Since yesterday evening I’ve been having light, irregular contractions—mild enough that I was able to sleep through them, so that’s good. It’s impossible to tell whether this is really the beginning of labor or just an extended bout of Braxton Hicks contractions (“false labor”), but I’ve had a couple of other pre-labor signs and I’m hopeful that this will eventually start going somewhere. It’s still a couple weeks before my due date but that’s completely fine and normal; I’m considered full-term now.

I keep asking myself, are we ready? Are we ready? And the answer is: of course not, nobody ever is. But we’re excited and full of anticipation. I want a little baby to snuggle. I want to sniff his head and kiss his toes and look into his funny little face. Bring it on, kiddo, let’s do this thing.

Mar 3 2013

Robin and Davy Are Brothers

When I was a girl, my dad used to make little books for me. They weren’t fancy, just sheets of legal paper folded over, with photos stapled in. But Dad would make up funny stories around the photographs, and I loved those books. I still have them!

I wanted to make a little book like that for Robin and Davy, to help them prepare for Sol’s arrival. I thought if I started with a bound blank book it would have a better chance of withstanding life in a three-boy household, so I shopped around online, and ended up ordering this:


Which is the point at which I became aware that I was actually making a scrapbook!

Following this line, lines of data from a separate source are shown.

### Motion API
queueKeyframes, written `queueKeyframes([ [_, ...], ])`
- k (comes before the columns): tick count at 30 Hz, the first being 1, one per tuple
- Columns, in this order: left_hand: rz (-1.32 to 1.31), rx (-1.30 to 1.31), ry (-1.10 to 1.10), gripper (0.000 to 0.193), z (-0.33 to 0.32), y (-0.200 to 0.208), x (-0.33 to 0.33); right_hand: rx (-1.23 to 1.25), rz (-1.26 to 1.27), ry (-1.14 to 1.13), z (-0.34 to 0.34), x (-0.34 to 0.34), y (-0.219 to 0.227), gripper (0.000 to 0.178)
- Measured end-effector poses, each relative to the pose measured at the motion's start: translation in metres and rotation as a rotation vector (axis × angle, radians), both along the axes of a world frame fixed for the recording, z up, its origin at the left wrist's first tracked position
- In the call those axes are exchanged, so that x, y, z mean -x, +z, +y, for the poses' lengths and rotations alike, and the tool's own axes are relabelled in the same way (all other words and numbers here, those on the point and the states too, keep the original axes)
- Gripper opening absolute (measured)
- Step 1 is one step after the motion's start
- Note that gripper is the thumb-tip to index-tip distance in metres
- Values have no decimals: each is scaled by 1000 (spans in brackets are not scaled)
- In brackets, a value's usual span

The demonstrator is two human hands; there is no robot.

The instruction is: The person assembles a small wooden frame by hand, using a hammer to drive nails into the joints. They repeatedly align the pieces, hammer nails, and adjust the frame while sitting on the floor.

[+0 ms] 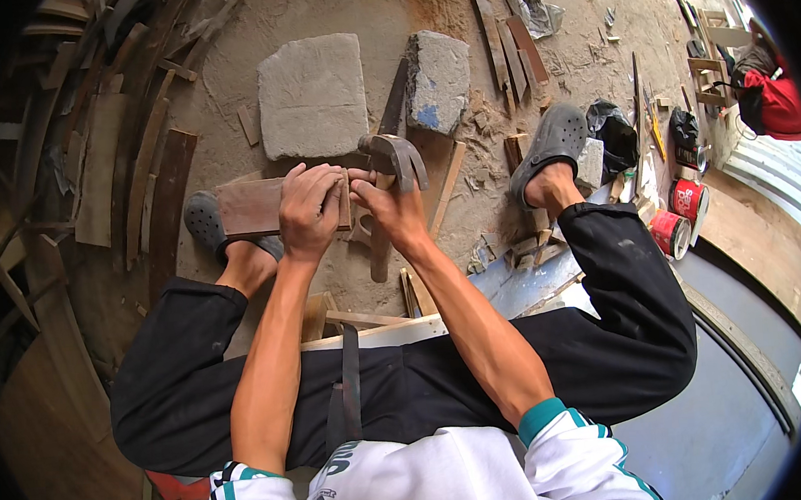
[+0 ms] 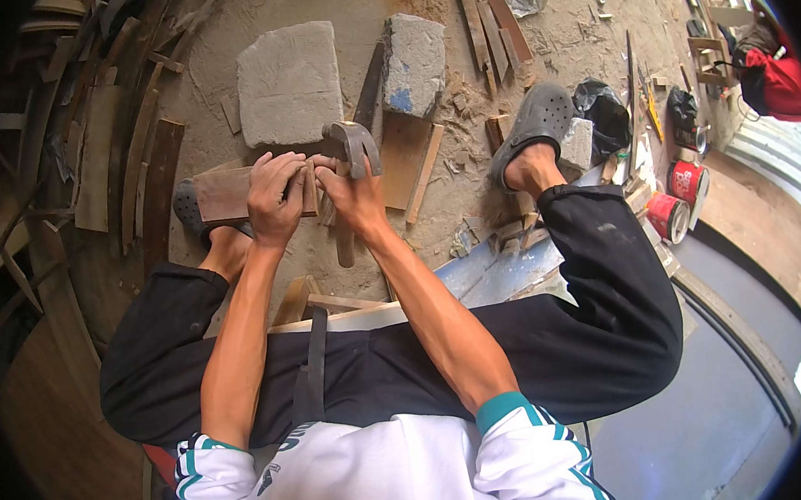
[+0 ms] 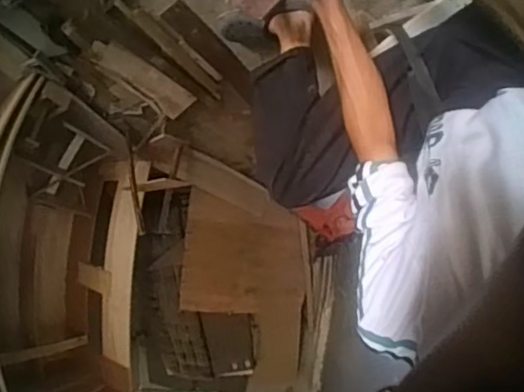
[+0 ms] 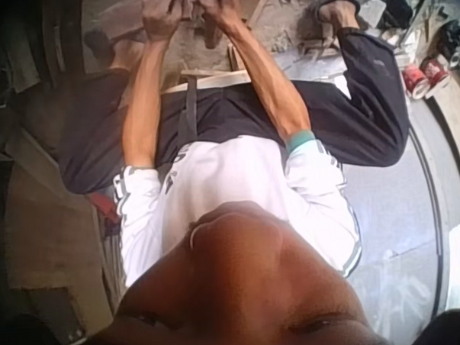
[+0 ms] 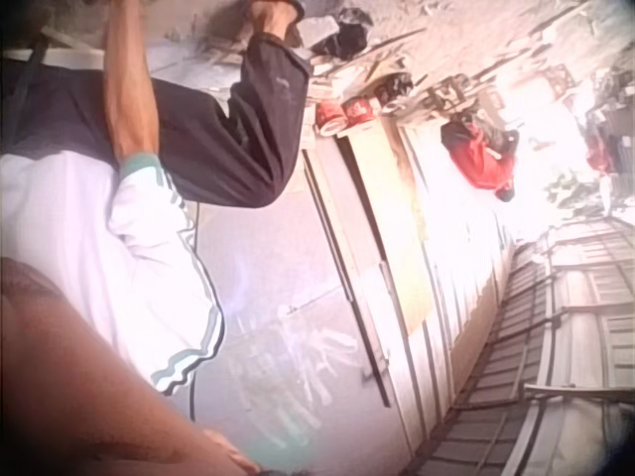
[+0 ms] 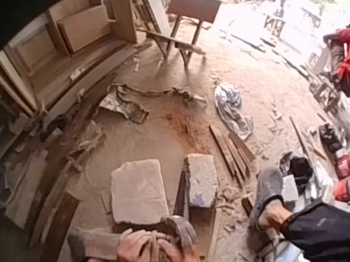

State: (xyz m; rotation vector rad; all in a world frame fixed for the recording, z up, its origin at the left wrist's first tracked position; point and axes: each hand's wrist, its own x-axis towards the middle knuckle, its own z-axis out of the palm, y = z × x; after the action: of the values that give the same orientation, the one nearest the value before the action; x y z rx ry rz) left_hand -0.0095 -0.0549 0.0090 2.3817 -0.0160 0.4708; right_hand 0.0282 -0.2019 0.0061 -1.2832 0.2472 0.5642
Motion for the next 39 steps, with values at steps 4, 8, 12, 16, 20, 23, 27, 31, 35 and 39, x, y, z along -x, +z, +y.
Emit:
queueKeyframes([
  [4,3,-6,-2,12,-1,0,0,69,-63,37,0,1,-10,22],
  [8,-11,-11,4,13,-1,-1,1,152,-212,39,5,5,-11,23],
  [12,-31,-17,9,13,-3,-3,0,320,-328,56,5,11,-26,25],
  [16,-51,-24,2,12,-3,-4,0,324,-382,31,9,12,-29,23],
  [20,-68,-32,2,12,-5,-5,-1,341,-442,-11,11,14,-26,19],
  [23,-78,-40,3,12,-5,-4,-1,358,-438,-29,14,15,-20,16],
  [27,-84,-45,12,11,-6,-5,-2,398,-447,-8,14,12,-9,16],
  [31,-84,-41,18,11,-6,-5,-1,377,-400,-27,16,13,-10,15],
  [35,-88,-43,6,12,-7,-4,-2,366,-462,-26,12,10,-22,19],
  [39,-94,-45,8,12,-10,-2,-4,287,-91,-22,-11,7,-24,21],
])
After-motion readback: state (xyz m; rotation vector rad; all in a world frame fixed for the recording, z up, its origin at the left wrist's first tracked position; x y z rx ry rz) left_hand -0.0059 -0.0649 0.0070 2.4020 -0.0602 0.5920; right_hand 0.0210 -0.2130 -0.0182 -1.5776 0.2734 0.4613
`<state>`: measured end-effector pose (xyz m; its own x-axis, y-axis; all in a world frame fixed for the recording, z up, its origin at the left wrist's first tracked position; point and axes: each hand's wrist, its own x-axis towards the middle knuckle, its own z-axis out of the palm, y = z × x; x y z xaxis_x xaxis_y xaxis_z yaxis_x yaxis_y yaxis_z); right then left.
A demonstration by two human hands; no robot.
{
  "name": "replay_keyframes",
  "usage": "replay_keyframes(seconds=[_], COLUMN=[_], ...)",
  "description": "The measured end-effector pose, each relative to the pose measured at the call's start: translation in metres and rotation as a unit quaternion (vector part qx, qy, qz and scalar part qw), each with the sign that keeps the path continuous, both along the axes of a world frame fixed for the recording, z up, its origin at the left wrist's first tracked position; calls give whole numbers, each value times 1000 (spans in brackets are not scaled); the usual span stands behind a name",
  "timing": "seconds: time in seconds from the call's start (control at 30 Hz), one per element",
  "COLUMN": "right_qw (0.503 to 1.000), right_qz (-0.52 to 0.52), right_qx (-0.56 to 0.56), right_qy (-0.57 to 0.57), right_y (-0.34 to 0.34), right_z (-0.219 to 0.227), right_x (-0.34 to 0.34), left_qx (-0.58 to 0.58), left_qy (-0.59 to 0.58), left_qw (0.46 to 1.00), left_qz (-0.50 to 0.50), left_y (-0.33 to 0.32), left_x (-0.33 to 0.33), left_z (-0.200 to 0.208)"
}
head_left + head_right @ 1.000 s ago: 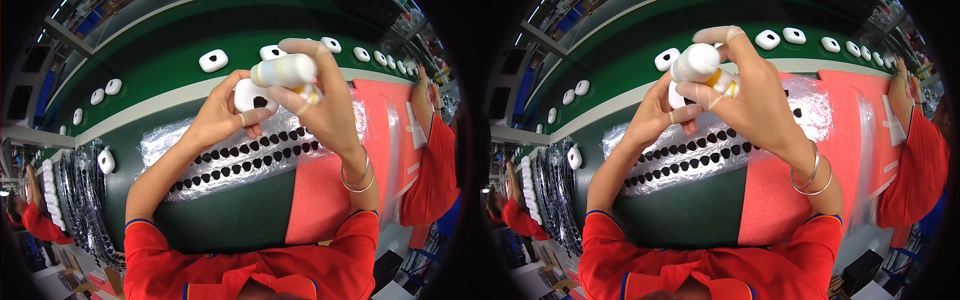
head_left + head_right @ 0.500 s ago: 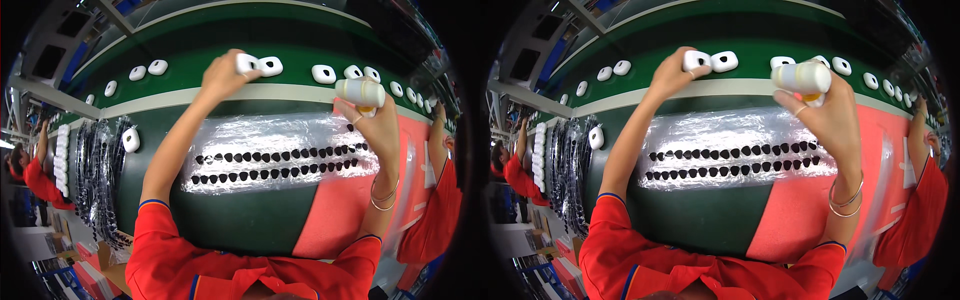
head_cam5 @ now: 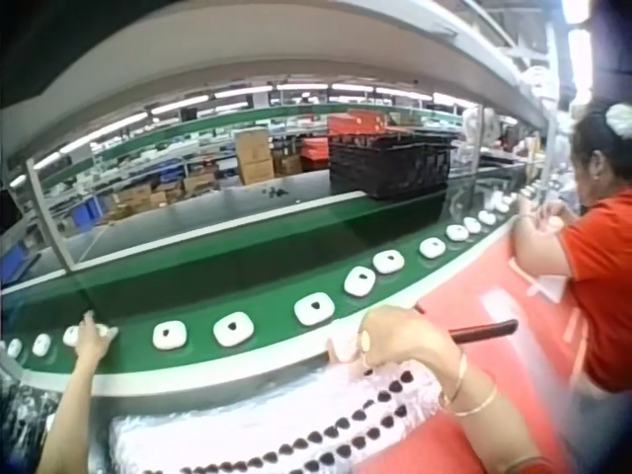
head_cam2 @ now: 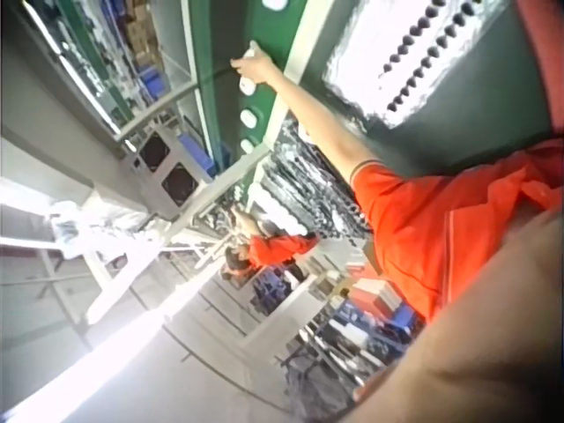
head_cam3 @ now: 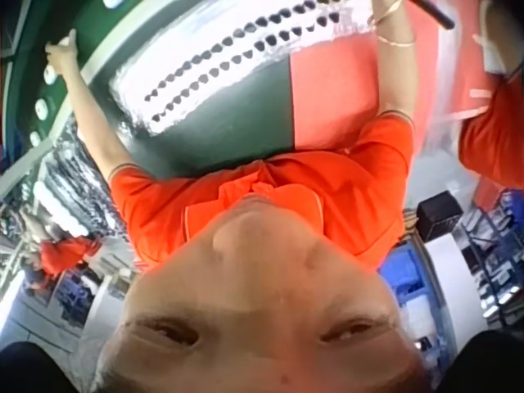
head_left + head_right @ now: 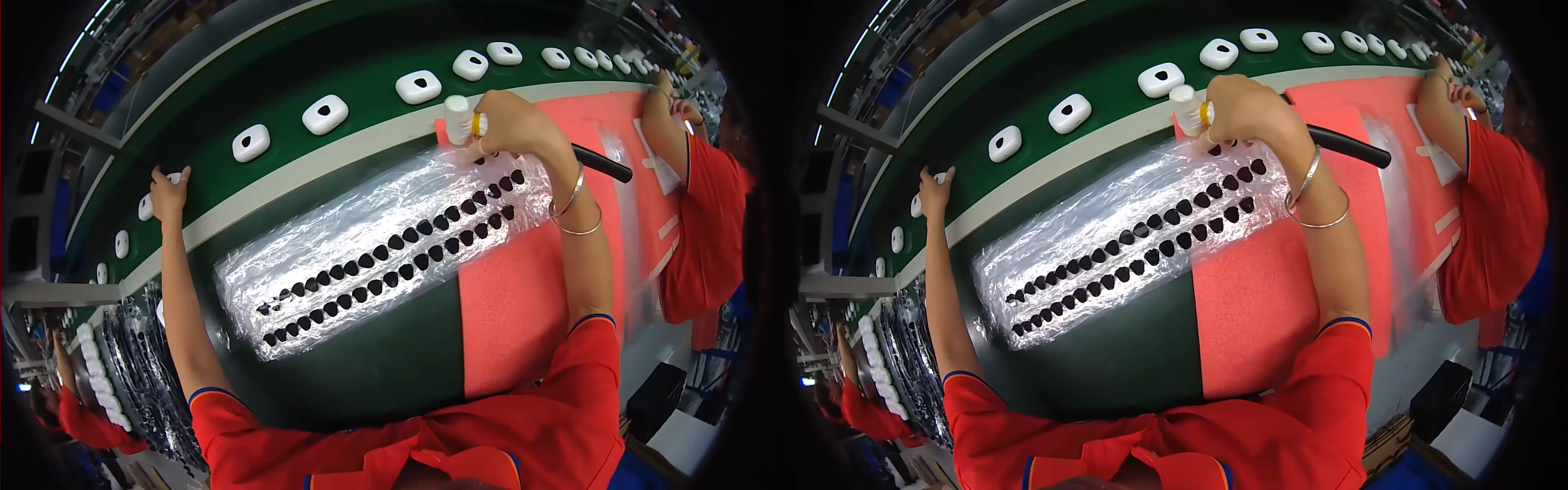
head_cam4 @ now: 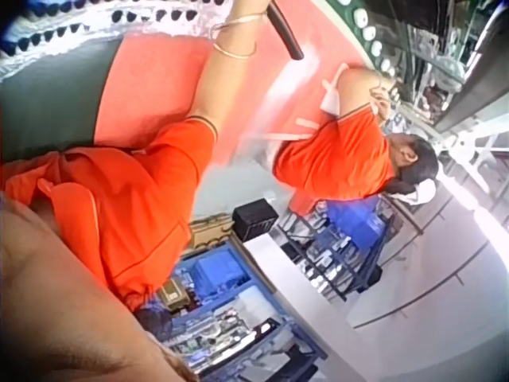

It’s funny because my friend Wendy is a great scrap-booker (scrapper?) and I’ve always admired her fun, colorful books, but never particularly had the urge to make one myself. It was only by approaching the project as a storybook rather than a scrapbook that I found myself dipping a toe into those waters! It was a lot of fun though, and both the boys are super excited about their “brother book,” as they call it. Davy had me read it to him three times this morning.

Here is the story I wrote around the pictures:

Robin and Davy are brothers.

Robin is the big brother. He was born first.


When Robin was a baby he lived with Mommy and Daddy in San Francisco.


He liked to go to the park. But he had no one to play with.

One day Mommy said, “I have a new baby in my tummy!” Daddy said, “Yay! Let’s move to Oakland.”

When the baby came out of Mommy, we named him Davy. Robin helped Mommy and Daddy take care of him.

Now Robin had a little brother to play with.

Davy grew quickly. Soon he could walk and talk.

He wasn’t a baby any more. He was a little boy!

Robin and Davy did lots of things together.

They helped around the house.

They went to the Oakland zoo with Nanita and Markie.

They even went to school together. Robin taught Davy how to eat his lunch at the table.

They liked to watch movies on the couch.

At Hallowe’en they went trick or treating together.


Sometimes they went to sleep together.

One day Mommy said, “I have a new baby in my tummy!” Daddy said, “That’s not a baby, that’s a puppy.”

“That is Thora and she is our puppy,” said Davy.

Mommy said, “Yes, but there is also a baby. I need Robin and Davy to help me take care of the baby when it comes out!”

Robin remembered when Davy was a baby. “Babies are a lot of work,” said Robin.

“That’s true,” said Mommy. “They are a lot of work. That is why I will need help taking care of the baby.”


“Robin and Davy will be good helpers,” said Daddy. “Because they are such good brothers.”